Dans l’histoire du secret bancaire, des paradis fiscaux et autres comptes numérotés, de cette évasion fiscale, en un mot, à laquelle Le Monde et une soixantaine de journaux de différents pays consacraient hier une très grande place, il y a un avant et un après.

Avant 2008, avant les crises de Wall Street puis des dettes publiques européennes, la situation était bien celle que décrit cette enquête internationale. Ce n’est pas seulement qu’un très grand nombre de personnes, immensément riches ou simplement fortunées, acheminaient leur argent, par tous les moyens possibles, vers des pays, les paradis fiscaux, où elles pouvaient se soustraire à l’impôt, protégées par un secret absolu.

C’est également que beaucoup de banques parmi les plus renommées, non pas seulement HSBC et pas uniquement, loin de là, des banques suisses, avaient fait de cette évasion fiscale une industrie internationale parfaitement bien rodée.
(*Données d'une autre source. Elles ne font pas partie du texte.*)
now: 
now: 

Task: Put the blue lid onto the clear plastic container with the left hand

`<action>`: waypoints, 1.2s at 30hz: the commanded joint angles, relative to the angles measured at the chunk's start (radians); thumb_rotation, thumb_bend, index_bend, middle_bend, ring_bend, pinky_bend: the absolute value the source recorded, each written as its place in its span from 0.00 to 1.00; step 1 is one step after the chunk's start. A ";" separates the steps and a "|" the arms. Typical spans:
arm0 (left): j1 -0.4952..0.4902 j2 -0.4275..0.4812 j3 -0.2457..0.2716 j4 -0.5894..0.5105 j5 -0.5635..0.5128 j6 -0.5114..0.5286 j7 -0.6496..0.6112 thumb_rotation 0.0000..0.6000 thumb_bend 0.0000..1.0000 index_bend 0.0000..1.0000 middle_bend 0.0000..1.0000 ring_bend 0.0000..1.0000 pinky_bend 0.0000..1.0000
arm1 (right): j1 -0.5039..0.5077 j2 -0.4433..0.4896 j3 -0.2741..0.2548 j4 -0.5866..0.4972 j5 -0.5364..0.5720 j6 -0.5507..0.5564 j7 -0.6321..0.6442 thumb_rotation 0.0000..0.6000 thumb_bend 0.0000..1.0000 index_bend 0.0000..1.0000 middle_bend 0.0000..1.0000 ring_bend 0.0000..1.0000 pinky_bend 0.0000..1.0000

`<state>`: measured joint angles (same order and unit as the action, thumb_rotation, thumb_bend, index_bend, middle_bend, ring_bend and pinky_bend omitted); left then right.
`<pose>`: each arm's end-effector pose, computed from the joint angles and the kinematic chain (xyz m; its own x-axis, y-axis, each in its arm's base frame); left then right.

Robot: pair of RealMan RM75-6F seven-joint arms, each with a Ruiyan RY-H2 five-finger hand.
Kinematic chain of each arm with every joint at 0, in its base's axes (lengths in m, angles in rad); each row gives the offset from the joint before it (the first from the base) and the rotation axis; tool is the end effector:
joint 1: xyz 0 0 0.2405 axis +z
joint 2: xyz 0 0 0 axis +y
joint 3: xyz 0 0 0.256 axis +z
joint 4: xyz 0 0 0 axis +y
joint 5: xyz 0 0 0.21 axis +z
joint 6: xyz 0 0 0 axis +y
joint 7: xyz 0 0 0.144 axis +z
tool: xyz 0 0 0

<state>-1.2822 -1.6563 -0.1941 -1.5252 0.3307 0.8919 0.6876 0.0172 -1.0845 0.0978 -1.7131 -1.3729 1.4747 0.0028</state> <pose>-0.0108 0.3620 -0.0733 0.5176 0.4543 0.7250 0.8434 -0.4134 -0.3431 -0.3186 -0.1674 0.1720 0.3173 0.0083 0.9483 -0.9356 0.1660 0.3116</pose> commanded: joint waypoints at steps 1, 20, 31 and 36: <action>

Fini, les valises de billets que l’on faisait passer sous la banquettes arrière. Fini, les passeurs professionnels qui se chargeaient de ce travail pour les plus prudents.

Fini, l’artisanat et place aux circuits bancaires que des démarcheurs venaient proposer à toute personne assez riche pour être susceptible d’estimer payer trop d’argent au fisc. Non seulement des banques organisaient l’évasion fiscale mais elles la suscitaient et les États fermaient les yeux parce que leurs caisses n’étaient alors pas encore vides et qu’il aurait fallu embaucher beaucoup de fonctionnaires et mécontenter beaucoup de gens puissants pour endiguer un mal dont on sous-estimait l’ampleur faute de s’y être vraiment intéressé.

Et puis il y eut les crises de 2008 et 2009. Les déficits budgétaires se sont creusés. Il fallait trouver de l’argent. Il n’était pas concevable d’exiger des sacrifices de tous alors que des fraudeurs, par définition fortunés, s’étaient mis à l’abri de l’effort commun. La chasse aux paradis fiscaux s’est ouverte, d’abord avec une loi américaine obligeant les banques étrangères à signaler leurs clients américains au fisc américain sous peine de sévères mesures de rétorsion puis avec la généralisation, en cours, de l’échange automatique de données qui est en train de faire tomber le secret bancaire dans la plupart des paradis d’hier.

Cela ne signifie pas qu’il n’y ait plus et n’y aura plus de fraude. Il y en aura toujours mais elle est devenue si dangereuse qu’énormément de fraudeurs préfèrent désormais se dénoncer eux-mêmes avant de risquer la prison et que les États voient revenir beaucoup de capitaux grossis des amendes et arriérés dus.

Le grand scandale ne sera bientôt plus la fraude d’antan, la classique évasion, mais ce qu’on appelle « l’optimisation fiscale », celle qui permet en toute légalité à des multinationales, souvent américaines, d’installer leurs sièges sociaux dans des pays à fiscalité basse et d’y faire remonter l’essentiel des bénéfices qu’elles réalisent dans des pays où les sociétés sont dûment imposées.

La fraude est devenue l’arbre qui cache cette forêt mais lentement, trop lentement mais tout de même, les États et l’Union Européenne - les États-Unis beaucoup moins jusqu’ici - s’attaquent à cet intolérable mal qui les appauvrit.